• **EXERCISE PROMPT**
Lines in the data below that contain the word "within" are to be copied.

• **Stored records**
BEGIN

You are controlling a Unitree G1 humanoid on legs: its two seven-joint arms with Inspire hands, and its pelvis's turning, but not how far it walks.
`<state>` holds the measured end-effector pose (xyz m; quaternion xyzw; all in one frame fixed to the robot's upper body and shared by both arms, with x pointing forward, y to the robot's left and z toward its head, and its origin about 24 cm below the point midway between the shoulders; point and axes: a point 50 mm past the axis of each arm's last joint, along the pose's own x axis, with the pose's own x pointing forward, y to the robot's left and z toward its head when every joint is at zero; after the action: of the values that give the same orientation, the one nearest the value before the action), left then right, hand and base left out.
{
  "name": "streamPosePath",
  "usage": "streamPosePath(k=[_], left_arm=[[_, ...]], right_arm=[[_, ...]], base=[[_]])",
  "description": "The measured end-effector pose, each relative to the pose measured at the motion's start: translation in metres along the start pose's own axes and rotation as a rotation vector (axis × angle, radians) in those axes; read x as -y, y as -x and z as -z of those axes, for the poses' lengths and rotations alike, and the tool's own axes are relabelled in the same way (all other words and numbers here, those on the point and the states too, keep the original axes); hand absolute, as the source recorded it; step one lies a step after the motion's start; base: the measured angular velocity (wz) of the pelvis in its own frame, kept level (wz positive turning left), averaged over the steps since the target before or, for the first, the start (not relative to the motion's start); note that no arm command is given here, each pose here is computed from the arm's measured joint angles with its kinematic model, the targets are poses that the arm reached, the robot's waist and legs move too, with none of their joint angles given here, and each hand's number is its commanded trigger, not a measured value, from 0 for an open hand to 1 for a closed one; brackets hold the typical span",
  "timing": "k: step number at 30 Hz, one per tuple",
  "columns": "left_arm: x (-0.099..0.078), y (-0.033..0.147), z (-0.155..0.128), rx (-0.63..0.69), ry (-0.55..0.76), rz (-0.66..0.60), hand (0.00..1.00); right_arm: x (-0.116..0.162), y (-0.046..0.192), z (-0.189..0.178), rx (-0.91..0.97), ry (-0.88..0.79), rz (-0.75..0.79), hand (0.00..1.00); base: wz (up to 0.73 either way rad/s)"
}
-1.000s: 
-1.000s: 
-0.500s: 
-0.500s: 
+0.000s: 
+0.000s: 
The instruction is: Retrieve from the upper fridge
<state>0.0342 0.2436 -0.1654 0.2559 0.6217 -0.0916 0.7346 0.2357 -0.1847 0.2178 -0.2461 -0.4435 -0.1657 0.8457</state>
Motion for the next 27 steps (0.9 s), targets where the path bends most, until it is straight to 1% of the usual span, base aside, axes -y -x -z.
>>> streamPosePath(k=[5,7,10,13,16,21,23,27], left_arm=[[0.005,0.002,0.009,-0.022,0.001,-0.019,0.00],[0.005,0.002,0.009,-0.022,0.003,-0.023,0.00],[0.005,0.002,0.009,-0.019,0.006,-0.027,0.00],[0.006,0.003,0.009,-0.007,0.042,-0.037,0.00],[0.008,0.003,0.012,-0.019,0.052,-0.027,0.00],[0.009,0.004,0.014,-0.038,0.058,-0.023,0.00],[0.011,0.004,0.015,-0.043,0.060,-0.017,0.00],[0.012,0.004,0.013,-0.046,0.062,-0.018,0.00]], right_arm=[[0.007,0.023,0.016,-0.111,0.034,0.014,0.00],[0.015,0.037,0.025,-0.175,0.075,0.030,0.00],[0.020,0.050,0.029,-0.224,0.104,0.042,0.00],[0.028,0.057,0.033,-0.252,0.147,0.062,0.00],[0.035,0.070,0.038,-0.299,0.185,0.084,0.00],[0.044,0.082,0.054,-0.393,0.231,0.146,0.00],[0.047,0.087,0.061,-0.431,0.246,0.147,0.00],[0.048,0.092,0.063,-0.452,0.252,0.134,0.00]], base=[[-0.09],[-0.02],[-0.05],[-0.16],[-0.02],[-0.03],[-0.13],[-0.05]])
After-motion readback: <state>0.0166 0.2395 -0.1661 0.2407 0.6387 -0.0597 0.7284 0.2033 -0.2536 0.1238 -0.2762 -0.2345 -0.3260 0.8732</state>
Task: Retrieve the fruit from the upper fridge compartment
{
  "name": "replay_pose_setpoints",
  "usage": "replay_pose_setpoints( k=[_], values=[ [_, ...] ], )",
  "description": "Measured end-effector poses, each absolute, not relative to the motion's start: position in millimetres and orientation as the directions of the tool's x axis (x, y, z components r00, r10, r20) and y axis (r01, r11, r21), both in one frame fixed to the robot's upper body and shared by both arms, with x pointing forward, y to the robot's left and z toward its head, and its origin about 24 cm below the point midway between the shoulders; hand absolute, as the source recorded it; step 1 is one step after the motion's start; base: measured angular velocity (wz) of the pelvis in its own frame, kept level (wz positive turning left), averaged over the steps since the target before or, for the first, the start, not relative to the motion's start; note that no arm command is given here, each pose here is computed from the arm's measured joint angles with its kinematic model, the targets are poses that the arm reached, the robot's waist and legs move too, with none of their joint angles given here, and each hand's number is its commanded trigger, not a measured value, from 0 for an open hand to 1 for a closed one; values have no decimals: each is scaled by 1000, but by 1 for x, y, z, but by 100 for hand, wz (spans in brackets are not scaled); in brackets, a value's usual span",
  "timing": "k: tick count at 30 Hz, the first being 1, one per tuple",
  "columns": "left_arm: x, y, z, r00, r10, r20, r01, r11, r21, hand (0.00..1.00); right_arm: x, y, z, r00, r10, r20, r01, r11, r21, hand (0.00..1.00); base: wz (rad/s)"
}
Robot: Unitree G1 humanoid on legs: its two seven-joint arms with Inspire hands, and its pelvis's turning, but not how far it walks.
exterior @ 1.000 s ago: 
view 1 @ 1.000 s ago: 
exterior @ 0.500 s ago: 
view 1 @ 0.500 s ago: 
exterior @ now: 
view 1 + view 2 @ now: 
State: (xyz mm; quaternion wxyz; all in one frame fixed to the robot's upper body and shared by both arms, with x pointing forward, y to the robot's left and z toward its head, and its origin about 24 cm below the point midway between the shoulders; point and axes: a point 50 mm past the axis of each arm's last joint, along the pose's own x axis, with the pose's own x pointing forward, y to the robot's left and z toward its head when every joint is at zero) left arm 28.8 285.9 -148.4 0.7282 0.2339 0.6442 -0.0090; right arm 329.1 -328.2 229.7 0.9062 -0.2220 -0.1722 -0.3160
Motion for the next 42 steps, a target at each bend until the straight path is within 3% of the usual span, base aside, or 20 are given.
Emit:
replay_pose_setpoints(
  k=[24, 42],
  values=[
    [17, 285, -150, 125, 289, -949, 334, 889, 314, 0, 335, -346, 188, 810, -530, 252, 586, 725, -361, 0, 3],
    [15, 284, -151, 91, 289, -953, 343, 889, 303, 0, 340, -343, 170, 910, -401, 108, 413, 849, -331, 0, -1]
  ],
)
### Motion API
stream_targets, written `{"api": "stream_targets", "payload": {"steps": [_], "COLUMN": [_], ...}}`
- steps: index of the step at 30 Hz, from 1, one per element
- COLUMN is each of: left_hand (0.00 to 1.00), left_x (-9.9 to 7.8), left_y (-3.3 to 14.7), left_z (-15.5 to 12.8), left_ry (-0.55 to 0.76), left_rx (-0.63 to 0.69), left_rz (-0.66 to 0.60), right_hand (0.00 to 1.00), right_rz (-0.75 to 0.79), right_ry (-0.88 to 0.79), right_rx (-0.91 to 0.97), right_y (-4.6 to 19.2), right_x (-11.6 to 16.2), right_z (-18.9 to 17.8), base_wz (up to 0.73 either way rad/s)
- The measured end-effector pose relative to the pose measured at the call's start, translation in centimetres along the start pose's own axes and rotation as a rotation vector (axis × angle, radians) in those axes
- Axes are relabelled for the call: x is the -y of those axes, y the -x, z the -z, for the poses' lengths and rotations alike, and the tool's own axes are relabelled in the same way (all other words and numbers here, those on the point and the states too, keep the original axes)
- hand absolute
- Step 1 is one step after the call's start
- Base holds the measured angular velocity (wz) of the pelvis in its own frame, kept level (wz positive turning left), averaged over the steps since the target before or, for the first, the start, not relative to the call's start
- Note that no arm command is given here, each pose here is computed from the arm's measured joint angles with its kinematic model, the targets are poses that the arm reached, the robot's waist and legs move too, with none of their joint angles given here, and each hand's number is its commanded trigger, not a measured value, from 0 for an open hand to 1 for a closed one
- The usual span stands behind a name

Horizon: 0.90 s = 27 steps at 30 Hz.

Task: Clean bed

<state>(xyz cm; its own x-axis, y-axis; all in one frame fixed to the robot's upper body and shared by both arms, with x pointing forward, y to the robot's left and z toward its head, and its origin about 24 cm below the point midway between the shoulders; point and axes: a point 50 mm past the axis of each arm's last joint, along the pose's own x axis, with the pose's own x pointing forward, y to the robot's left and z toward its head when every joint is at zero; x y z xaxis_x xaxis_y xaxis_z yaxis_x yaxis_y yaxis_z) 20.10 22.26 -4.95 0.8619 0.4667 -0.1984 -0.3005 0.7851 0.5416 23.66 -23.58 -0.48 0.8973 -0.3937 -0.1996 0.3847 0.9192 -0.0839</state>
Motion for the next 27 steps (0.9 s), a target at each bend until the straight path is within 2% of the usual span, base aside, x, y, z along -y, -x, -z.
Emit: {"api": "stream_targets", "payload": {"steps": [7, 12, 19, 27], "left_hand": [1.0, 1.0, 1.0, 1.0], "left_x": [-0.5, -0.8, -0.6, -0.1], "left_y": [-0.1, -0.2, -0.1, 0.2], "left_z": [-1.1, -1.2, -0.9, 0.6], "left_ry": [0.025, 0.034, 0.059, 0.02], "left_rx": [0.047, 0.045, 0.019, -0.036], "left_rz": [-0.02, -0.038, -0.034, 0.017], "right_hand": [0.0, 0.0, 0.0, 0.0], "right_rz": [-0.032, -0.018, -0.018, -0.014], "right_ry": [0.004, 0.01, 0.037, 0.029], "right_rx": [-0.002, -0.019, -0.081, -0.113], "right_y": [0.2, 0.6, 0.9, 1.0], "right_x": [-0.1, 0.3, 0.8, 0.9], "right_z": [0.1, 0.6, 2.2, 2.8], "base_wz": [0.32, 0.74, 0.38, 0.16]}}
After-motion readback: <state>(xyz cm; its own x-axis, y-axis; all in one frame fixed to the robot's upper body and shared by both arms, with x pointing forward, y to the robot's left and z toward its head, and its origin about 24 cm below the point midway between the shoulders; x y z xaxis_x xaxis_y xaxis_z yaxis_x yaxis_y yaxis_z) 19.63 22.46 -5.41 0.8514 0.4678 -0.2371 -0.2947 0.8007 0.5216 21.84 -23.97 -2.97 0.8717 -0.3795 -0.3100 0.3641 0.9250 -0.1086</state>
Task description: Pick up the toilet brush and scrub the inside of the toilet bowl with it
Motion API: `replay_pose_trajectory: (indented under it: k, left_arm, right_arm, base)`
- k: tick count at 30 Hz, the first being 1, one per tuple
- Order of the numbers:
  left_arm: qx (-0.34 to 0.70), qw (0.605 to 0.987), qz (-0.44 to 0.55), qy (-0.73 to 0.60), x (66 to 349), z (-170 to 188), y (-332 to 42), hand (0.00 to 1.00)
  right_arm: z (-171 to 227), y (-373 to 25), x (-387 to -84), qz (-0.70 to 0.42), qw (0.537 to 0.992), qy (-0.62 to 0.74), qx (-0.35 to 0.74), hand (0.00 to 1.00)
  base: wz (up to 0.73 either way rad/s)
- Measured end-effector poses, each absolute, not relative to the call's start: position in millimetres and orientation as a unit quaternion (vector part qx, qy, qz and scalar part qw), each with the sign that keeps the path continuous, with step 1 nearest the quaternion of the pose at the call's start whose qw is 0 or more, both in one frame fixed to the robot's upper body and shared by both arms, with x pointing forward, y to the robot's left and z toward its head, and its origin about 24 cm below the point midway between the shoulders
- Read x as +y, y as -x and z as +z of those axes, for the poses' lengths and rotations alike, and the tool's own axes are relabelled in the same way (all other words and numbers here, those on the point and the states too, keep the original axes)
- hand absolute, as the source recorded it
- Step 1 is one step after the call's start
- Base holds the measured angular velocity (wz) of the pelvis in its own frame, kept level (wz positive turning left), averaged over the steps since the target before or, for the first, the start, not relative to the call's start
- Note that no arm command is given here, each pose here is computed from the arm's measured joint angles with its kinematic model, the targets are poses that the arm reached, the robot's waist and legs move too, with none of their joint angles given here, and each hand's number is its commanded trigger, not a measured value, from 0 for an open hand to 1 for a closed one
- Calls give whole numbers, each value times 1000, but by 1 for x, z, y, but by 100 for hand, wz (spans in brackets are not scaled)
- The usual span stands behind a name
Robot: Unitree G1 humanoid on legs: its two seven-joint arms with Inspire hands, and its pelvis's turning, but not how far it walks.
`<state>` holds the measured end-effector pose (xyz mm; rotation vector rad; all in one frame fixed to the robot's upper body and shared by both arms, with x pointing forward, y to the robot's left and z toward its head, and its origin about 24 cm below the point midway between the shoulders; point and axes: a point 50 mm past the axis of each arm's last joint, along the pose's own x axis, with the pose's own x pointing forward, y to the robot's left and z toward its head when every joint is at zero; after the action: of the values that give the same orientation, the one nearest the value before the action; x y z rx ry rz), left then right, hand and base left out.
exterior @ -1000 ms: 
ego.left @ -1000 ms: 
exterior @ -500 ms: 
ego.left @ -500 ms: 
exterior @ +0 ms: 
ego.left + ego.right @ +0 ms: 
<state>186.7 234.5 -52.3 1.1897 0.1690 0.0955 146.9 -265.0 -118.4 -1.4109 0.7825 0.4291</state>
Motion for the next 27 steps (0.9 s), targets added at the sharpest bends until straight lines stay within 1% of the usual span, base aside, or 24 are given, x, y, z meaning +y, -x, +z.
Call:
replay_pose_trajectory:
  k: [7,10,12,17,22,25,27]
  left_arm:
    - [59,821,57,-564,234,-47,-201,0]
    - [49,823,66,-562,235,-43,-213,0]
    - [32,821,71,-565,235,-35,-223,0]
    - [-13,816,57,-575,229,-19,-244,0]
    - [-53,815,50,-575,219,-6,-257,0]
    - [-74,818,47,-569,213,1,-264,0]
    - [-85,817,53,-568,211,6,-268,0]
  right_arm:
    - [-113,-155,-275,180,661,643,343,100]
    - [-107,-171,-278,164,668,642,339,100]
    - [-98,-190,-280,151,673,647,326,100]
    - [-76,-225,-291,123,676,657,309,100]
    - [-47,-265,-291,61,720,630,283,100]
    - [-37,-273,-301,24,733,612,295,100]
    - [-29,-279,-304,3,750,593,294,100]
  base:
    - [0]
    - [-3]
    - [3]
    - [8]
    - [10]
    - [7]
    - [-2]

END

• **EXERCISE SOLUTION**
Motion for the next 42 steps, a target at each bend until the straight path is within 3% of the usual span, base aside, or 20 are given.
Motion for the next 27 steps (0.9 s), a target at each bend until the straight path is within 2% of the usual span, base aside, x, y, z along -y, -x, -z.
Motion for the next 27 steps (0.9 s), targets added at the sharpest bends until straight lines stay within 1% of the usual span, base aside, or 24 are given, x, y, z meaning +y, -x, +z.

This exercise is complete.